Le atribuyen un presunto delito de amenazas. Según informan los Mossos en un comunicado, los hechos se denunciaron a principios de este mes ante la Policía Local de Castell d'Aro, Platja d'Aro y S'Agaró.
El alcalde, Mauricio Jiménez, había recibido amenazas por diversas vías y, concretamente, el pasado 5 de julio, recibió un mensaje privado de carácter amenazante a través de una red social, que hacía referencia a los cambios incorporados en la normativa reguladora del mercado semanal municipal.
Tras las primeras diligencias, la unidad de investigación de Sant Feliu de Guíxols de los Mossos d'Esquadra asumió las gestiones encaminadas a determinar el origen de los mensajes e identificar a la persona responsable de su emisión.
La investigación permitió identificar al autor presuntamente vinculado a varios mensajes amenazantes enviados a través de la propia red social. Las comprobaciones y la información obtenida durante la investigación permitieron reunir suficientes indicios para identificar a una persona relacionada con los hechos denunciados. Se trataba de un hombre de 19 años.
Los investigadores le localizaron y le han denunciado penalmente este viernes. Las diligencias las han remitido al juzgado de guardia de Sant Feliu de Guíxols, pero la investigación sigue abierta para identificar a otras personas implicadas.

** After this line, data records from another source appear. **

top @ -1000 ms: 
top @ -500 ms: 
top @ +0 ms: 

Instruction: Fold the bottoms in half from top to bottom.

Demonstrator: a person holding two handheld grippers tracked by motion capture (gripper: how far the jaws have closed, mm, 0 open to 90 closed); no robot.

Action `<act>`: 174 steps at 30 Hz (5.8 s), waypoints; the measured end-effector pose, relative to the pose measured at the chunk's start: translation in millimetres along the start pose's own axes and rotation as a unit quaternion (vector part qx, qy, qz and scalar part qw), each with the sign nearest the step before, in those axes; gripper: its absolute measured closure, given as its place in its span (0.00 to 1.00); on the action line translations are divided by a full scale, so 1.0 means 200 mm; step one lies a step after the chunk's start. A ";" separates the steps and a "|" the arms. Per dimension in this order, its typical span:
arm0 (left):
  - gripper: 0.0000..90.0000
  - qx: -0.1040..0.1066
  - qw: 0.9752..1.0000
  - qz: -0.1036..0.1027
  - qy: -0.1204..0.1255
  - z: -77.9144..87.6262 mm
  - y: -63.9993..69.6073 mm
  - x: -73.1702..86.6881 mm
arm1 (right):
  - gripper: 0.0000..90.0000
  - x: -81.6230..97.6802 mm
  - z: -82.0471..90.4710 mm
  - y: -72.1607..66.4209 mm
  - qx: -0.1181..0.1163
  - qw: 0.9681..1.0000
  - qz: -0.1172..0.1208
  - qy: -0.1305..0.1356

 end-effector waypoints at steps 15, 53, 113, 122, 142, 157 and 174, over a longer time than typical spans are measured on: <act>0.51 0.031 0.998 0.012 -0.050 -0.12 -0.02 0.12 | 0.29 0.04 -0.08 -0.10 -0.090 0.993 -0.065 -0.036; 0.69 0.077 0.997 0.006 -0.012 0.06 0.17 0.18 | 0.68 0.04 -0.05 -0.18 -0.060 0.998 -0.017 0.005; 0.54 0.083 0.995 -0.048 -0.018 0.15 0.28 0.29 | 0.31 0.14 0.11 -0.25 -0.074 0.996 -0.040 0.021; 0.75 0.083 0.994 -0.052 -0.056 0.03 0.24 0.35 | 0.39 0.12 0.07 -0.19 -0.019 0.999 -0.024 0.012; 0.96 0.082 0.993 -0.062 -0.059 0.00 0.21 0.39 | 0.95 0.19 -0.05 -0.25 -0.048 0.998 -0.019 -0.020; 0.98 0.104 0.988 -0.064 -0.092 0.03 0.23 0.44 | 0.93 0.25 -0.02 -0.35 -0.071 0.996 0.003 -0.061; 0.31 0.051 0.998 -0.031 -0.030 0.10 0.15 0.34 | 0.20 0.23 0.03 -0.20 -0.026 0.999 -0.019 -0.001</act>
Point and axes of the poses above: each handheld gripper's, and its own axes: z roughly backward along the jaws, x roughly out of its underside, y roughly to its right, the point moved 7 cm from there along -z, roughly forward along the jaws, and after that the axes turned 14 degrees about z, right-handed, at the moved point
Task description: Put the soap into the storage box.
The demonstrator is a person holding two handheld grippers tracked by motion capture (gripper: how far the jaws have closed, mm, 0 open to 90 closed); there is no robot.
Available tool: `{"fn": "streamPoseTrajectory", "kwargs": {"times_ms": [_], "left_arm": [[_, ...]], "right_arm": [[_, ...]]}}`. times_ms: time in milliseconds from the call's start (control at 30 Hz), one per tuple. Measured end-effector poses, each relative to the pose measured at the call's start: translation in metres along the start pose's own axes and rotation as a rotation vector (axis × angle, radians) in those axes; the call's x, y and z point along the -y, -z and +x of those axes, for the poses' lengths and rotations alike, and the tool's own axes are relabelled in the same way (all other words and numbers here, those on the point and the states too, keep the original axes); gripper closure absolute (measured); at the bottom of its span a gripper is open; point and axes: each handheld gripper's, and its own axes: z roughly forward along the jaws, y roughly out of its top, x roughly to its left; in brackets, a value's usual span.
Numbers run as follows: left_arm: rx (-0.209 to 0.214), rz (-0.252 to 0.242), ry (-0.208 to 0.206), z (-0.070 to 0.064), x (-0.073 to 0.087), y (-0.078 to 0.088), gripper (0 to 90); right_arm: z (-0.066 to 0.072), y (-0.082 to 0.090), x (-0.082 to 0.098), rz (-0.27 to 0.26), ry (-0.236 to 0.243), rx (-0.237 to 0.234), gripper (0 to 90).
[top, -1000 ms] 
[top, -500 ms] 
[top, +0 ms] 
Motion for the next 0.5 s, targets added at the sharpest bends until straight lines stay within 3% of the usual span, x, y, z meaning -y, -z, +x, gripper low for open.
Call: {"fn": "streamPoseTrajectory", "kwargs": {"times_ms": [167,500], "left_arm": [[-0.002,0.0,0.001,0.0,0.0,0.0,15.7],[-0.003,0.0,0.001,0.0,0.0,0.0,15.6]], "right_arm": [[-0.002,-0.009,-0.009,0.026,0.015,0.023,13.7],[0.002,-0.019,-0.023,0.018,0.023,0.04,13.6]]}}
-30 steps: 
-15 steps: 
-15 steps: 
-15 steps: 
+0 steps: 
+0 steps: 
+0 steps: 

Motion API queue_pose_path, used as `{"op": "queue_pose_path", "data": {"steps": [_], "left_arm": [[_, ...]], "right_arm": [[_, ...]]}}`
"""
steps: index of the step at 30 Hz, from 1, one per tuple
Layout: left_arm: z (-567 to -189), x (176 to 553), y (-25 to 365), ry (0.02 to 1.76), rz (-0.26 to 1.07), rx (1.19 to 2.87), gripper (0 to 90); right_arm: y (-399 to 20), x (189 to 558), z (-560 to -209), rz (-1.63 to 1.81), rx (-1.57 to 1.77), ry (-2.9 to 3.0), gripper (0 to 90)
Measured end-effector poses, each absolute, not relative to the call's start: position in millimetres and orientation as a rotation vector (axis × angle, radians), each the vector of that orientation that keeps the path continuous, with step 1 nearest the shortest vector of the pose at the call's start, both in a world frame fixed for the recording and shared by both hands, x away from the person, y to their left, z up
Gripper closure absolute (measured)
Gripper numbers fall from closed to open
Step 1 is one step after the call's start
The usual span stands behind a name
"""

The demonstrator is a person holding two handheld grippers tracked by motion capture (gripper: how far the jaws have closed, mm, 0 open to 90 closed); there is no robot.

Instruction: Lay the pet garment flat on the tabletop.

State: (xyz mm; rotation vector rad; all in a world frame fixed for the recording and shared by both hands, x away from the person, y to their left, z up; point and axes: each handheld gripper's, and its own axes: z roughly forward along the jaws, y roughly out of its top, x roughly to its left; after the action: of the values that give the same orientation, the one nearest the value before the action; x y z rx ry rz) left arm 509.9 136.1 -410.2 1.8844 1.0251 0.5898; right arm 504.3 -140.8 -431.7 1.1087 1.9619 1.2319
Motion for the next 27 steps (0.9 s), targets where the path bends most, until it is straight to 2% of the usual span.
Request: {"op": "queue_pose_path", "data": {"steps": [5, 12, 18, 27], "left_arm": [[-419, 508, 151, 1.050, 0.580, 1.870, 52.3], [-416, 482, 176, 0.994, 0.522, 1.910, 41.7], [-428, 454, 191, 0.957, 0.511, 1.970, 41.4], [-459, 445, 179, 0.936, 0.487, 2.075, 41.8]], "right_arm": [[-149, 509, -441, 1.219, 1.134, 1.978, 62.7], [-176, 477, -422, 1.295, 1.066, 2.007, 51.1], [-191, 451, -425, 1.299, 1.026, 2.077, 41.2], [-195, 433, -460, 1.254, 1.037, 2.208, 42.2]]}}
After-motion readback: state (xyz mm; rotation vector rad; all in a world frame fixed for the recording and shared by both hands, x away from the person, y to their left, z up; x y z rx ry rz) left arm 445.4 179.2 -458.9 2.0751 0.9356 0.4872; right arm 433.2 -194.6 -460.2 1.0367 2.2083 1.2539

Los Mossos recuerdan en el comunicado que las conductas cometidas a través de las redes sociales también pueden ser delitos y que las herramientas de investigación disponibles y la colaboración de los prestamistas de servicios digitales permiten, en numerosas ocasiones, conseguir información relevante para el esclarecimiento de los hechos y la identificación de las personas implicadas.

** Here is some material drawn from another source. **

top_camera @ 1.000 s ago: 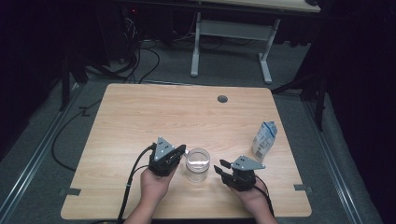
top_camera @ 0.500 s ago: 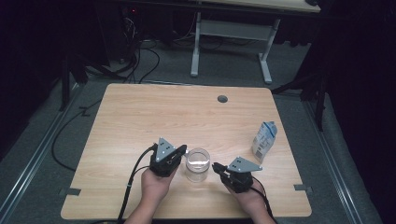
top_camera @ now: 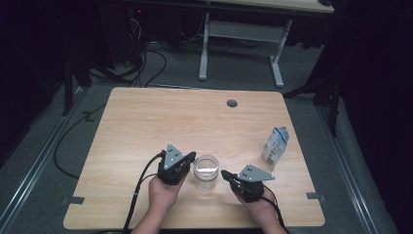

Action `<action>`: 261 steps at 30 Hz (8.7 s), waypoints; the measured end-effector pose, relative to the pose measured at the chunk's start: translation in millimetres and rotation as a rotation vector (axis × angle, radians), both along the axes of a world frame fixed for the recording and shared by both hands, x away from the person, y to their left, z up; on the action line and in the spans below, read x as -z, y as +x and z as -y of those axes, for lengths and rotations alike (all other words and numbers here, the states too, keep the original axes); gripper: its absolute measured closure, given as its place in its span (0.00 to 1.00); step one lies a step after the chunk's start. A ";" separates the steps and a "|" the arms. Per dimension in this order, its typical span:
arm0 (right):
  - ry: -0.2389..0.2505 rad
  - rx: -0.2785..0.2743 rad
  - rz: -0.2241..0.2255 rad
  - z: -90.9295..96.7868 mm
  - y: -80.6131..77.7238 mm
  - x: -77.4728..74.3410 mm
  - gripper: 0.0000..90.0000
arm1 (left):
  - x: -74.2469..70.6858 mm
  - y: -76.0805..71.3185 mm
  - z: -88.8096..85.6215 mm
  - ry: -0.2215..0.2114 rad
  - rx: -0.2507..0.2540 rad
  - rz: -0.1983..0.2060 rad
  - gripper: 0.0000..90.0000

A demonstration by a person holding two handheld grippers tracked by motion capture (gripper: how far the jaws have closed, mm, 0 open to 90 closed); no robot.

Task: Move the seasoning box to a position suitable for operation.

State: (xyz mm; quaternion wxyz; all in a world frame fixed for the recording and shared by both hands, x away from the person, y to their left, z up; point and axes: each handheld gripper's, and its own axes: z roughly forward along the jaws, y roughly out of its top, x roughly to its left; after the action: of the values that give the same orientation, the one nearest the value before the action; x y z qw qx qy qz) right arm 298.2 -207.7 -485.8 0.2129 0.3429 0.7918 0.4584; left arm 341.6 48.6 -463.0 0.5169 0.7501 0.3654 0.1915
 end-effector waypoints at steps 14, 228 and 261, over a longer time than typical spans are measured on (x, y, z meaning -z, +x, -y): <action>0.006 0.000 0.001 0.7 -0.2 -0.8 1.00 | 0.3 1.6 -3.2 -0.003 -0.018 0.008 1.00; -0.017 0.523 0.061 137.0 32.4 4.6 0.62 | 56.9 -30.5 -73.6 -0.006 -0.057 -0.027 0.63; 0.028 0.503 0.102 140.2 34.7 2.9 0.83 | 57.2 -32.2 -73.1 -0.002 -0.068 -0.027 0.62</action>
State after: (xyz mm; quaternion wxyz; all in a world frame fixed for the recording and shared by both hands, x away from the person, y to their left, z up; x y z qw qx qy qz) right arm 332.9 -347.8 -488.7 0.3551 0.5084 0.6634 0.4187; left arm 309.4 121.7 -520.3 0.5059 0.7392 0.3979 0.1985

La policía señala que la discrepancia, la crítica y la expresión de opiniones forman parte de los principios de una sociedad democrática, pero que esto excluye cualquier comunicación que pueda acarrear intimidación, amenaza o una afectación de la libertad y la seguridad de las personas. Si es así, advierten que puede acabar con la apertura de una investigación policial e incluso un juicio.